The trail, now known as the Audubon BirdLoop, has been transformed into a showcase for the birds and other wildlife in the area. It will be officially opened at noon Saturday, August 2 by King County Executive Ron Sims and Eastside Audubon President Christy Anderson.
The 2.2-mile Audubon BirdLoop lets people stroll through a grassy meadow, investigate thickets and sheltering forest, experience the diversity of a rich marsh, stroll along the river and savor a conifer grove.
The Audubon BirdLoop features extensive new native plantings, interpretive signs by a local artist, and two informative kiosks featuring photographs of the wildlife that might be seen along the trail.
Eastside Audubon has restored sections of boardwalk in the wetlands area of the trail and removed large areas of invasive plants such as blackberries and scotch broom. According to Jim Rettig, Audubon BirdLoop project manager, one of the most rewarding aspects of the project for him has been the chance to witness the enthusiasm and perseverance of so many dedicated volunteers.

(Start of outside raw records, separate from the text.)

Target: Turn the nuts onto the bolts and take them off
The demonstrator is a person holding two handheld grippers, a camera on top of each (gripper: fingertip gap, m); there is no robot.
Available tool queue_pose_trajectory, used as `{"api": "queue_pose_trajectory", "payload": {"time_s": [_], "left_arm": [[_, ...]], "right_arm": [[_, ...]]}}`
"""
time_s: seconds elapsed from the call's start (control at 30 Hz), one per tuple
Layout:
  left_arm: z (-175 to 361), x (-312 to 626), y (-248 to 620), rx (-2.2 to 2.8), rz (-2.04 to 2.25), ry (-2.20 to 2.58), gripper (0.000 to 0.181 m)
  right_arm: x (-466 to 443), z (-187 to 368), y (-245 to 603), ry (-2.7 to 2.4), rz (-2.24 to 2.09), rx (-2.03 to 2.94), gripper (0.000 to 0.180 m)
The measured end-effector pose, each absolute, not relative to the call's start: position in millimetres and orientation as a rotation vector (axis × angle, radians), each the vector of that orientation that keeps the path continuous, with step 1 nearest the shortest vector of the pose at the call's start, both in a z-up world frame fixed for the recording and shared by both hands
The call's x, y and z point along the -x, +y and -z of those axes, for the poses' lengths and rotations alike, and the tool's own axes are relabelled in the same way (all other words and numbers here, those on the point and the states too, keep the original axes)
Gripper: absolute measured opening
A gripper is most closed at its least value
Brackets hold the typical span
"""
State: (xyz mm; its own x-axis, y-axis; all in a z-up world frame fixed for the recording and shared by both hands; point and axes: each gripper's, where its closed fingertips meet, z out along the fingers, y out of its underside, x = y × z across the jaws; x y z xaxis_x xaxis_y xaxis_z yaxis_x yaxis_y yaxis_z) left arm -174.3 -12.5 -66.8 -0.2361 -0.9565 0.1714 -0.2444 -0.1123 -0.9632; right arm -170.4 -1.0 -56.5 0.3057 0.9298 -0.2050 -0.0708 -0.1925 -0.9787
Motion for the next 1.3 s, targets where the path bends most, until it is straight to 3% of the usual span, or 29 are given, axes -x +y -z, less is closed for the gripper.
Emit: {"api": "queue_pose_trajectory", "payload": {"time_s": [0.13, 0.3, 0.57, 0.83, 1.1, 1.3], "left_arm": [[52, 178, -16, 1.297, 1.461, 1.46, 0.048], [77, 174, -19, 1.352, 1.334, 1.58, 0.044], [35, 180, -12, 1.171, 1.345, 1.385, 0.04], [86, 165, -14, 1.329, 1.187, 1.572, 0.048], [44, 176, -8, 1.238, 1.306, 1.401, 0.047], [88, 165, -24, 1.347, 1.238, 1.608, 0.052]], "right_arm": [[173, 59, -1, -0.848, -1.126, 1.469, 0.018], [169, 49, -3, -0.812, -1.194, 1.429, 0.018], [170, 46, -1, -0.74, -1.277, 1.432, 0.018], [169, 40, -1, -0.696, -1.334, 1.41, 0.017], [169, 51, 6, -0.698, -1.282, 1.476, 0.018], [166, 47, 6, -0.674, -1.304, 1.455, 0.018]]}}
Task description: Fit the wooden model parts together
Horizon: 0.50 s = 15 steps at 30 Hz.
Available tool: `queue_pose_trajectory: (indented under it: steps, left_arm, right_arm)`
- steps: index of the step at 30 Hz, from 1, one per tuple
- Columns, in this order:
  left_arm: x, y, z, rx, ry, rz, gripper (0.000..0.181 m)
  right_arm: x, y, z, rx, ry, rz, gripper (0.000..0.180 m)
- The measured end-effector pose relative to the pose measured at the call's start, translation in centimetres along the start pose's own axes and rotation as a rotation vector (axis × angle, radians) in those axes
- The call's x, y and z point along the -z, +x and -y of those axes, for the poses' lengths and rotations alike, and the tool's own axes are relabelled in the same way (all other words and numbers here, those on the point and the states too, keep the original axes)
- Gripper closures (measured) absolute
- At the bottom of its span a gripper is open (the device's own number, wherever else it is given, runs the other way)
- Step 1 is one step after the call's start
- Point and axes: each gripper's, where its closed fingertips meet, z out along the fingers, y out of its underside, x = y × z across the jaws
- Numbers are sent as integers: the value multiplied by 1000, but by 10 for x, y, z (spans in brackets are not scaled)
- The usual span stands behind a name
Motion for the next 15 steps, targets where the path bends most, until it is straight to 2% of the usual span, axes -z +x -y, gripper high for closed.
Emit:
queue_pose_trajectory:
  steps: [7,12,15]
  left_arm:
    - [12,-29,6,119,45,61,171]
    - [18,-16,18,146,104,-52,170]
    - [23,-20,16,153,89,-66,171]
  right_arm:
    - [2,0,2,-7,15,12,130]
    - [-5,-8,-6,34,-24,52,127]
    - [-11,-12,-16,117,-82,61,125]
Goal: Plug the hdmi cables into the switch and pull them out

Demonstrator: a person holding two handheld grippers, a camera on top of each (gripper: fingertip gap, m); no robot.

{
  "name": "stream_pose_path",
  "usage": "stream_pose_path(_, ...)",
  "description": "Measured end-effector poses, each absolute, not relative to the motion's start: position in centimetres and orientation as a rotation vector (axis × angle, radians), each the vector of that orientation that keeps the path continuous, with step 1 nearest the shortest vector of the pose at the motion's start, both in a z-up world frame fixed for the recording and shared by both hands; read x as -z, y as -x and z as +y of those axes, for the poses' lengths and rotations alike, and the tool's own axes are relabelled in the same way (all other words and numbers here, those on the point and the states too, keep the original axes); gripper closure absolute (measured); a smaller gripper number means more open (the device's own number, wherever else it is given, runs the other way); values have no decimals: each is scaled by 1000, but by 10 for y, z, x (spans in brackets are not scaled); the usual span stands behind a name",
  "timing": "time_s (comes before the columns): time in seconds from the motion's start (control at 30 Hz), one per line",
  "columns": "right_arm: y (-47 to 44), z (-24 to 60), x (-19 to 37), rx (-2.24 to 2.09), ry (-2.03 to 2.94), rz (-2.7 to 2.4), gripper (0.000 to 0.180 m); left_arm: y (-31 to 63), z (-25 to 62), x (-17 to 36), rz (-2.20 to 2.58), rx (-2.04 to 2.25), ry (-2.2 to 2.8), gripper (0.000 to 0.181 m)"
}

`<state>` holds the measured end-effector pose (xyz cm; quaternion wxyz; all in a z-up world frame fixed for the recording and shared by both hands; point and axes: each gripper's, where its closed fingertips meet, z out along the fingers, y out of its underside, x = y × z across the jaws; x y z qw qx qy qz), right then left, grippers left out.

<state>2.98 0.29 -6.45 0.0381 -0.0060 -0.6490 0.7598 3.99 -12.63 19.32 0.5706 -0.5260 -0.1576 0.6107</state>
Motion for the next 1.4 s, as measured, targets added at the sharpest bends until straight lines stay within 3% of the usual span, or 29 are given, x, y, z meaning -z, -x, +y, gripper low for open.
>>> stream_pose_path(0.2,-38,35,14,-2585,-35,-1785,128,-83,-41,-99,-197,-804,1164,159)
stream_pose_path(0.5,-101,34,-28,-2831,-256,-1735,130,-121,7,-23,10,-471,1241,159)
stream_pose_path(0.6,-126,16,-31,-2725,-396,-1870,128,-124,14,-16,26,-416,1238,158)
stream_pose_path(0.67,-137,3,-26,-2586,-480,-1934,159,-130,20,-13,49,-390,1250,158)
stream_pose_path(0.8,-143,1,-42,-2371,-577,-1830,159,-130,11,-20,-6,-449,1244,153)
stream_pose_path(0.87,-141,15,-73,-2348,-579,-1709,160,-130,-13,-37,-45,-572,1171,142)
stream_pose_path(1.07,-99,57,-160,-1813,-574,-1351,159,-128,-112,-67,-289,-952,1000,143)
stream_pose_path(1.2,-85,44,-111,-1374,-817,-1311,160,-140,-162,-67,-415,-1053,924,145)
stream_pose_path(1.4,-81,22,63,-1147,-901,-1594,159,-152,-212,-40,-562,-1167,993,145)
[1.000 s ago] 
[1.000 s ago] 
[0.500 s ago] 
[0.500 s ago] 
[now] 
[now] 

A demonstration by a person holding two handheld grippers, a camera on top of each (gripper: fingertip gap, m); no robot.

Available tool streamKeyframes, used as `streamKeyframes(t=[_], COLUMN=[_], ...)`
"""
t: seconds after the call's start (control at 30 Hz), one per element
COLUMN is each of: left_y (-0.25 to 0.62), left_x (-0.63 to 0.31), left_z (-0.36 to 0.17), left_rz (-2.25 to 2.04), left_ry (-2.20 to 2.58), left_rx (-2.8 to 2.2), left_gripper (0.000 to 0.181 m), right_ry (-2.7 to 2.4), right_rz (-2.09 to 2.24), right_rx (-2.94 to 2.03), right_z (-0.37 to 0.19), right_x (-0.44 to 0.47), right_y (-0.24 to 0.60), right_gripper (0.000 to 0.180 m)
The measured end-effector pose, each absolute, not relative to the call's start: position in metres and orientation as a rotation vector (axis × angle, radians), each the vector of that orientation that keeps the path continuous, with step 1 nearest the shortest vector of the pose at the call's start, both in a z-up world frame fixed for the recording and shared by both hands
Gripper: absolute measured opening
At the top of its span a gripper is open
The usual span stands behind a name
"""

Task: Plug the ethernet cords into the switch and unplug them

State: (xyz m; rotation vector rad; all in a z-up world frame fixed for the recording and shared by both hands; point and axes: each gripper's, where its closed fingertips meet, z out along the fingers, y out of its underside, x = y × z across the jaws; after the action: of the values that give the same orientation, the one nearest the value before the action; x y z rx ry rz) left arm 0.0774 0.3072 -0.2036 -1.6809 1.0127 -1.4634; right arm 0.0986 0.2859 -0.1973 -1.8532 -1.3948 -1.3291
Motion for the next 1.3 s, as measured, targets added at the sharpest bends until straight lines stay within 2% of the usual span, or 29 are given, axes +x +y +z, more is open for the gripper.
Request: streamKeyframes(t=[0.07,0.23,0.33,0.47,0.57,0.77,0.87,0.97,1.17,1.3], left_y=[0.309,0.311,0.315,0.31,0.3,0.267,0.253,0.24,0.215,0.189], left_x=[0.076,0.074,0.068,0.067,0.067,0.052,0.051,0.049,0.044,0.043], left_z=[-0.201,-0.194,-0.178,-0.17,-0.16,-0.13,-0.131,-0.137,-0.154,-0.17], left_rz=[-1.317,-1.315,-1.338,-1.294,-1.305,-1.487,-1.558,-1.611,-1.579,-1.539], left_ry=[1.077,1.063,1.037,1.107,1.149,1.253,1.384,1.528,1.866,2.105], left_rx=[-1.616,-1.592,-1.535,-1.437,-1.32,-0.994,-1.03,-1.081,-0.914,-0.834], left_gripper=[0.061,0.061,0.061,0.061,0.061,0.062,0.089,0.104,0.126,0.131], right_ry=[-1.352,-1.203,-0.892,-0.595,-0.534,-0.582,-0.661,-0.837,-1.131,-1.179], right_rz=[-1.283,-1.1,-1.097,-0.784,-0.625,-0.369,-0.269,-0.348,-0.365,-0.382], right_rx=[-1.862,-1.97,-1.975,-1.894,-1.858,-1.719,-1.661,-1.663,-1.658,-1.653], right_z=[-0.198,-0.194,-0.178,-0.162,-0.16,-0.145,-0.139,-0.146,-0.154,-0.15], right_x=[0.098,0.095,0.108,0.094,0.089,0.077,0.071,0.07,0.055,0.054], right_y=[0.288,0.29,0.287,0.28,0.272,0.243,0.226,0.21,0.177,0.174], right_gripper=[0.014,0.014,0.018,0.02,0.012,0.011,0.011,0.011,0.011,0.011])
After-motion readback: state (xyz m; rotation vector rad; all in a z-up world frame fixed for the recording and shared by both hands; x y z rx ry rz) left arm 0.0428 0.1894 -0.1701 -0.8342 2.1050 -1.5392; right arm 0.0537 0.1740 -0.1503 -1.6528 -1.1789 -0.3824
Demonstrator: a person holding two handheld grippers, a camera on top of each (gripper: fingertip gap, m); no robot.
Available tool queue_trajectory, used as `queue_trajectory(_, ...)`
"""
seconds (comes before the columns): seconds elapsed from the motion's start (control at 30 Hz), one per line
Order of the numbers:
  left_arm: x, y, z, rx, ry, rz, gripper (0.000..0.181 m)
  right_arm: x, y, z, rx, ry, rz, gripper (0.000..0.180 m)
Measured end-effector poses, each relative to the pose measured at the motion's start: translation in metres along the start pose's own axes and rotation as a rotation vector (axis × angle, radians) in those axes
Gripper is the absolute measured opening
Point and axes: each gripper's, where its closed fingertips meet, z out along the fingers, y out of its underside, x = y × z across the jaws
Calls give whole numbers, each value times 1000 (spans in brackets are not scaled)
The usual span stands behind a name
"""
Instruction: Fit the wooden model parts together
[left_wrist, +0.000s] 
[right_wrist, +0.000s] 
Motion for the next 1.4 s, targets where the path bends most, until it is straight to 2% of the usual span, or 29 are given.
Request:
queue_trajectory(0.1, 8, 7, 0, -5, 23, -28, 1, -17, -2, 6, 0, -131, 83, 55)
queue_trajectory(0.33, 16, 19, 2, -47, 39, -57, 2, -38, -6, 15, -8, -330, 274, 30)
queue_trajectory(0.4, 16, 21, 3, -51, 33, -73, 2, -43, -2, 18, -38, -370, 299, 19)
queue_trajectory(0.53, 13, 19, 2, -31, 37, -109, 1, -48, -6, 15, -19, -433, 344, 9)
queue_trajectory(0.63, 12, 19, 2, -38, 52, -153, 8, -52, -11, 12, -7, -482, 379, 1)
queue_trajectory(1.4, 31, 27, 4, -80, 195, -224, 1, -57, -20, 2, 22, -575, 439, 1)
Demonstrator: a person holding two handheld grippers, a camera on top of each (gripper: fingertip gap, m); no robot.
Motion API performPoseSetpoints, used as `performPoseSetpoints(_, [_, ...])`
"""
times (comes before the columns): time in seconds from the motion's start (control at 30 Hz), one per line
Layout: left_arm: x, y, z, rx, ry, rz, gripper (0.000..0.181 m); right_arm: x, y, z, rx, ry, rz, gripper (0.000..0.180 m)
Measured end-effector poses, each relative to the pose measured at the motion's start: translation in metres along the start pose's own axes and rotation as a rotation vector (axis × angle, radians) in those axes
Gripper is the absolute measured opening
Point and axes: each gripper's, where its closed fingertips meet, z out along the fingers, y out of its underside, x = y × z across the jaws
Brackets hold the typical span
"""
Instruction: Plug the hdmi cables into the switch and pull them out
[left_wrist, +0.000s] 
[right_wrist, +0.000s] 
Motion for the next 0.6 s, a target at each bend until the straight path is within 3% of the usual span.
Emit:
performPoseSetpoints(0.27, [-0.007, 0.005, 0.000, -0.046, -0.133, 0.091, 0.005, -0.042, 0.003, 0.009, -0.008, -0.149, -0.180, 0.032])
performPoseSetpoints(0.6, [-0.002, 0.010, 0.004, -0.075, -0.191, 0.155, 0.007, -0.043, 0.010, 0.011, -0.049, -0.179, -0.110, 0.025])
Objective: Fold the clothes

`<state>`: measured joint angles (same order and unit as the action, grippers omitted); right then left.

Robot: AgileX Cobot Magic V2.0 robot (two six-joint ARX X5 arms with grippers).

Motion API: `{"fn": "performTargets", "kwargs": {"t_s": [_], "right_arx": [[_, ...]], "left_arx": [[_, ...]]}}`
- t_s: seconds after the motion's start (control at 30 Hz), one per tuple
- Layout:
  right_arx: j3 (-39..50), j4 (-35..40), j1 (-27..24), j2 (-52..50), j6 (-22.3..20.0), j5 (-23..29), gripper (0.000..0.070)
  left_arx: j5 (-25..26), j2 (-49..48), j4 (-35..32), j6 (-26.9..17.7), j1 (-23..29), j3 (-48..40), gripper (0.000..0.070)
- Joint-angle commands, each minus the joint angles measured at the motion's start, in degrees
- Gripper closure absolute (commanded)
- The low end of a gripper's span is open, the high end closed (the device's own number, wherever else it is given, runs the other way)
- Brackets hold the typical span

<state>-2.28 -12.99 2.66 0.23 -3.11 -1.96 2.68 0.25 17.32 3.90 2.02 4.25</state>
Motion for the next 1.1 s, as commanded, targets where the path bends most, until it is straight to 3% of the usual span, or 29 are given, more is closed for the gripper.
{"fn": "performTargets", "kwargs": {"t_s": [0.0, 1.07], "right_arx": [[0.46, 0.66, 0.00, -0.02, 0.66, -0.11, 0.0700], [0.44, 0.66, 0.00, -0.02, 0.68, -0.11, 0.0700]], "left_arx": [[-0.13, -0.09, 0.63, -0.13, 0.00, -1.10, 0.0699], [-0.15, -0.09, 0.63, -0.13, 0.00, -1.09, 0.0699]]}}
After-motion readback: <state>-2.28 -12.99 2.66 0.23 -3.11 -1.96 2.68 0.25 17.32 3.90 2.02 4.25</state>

“It was such a great feeling to come out here on Christmas Day last year,” Rettig says, “and find seven people ready to go to work despite the holiday and the terrible weather.”
Eastside Audubon began work on the idea of “adopting” the interpretive nature trail at Marymoor Park in September 2005.
At the urging of Megan Lyden, an avid birder and frequent visitor to Marymoor Park, Eastside Audubon began work on a proposal for the King County Parks Community Partnerships and Grants (CPG) program.
In June 2006, Eastside Audubon received a $100,000 grant to restore and update the trail, and also signed a five-year contract with King County Parks to take over stewardship of the area.
Marymoor Park bird expert Michael Hobbs, who has been doing weekly bird surveys at the park since 1994, is an enthusiastic supporter of the Audubon BirdLoop. According to Hobbs, Eastside Audubon’s involvement reflects Marymoor Park’s status as a premier place to view wildlife and experience nature.
“Over the years,” Hobbs says, “Marymoor has gone from a place ignored by birders, to one that attracts people from all over the country.”
Eastside Audubon (formerly East Lake Washington Audubon) connects people with nature through bird and plant walks, conservation activities, and a wide variety of classes for both children and adults. The mission of Eastside Audubon is to protect, preserve and enhance natural ecosystems and our communities for the benefit of birds, other wildlife, and people.
Eastside Audubon was established in 1980, and serves the urban and rural communities east of Seattle, including Redmond.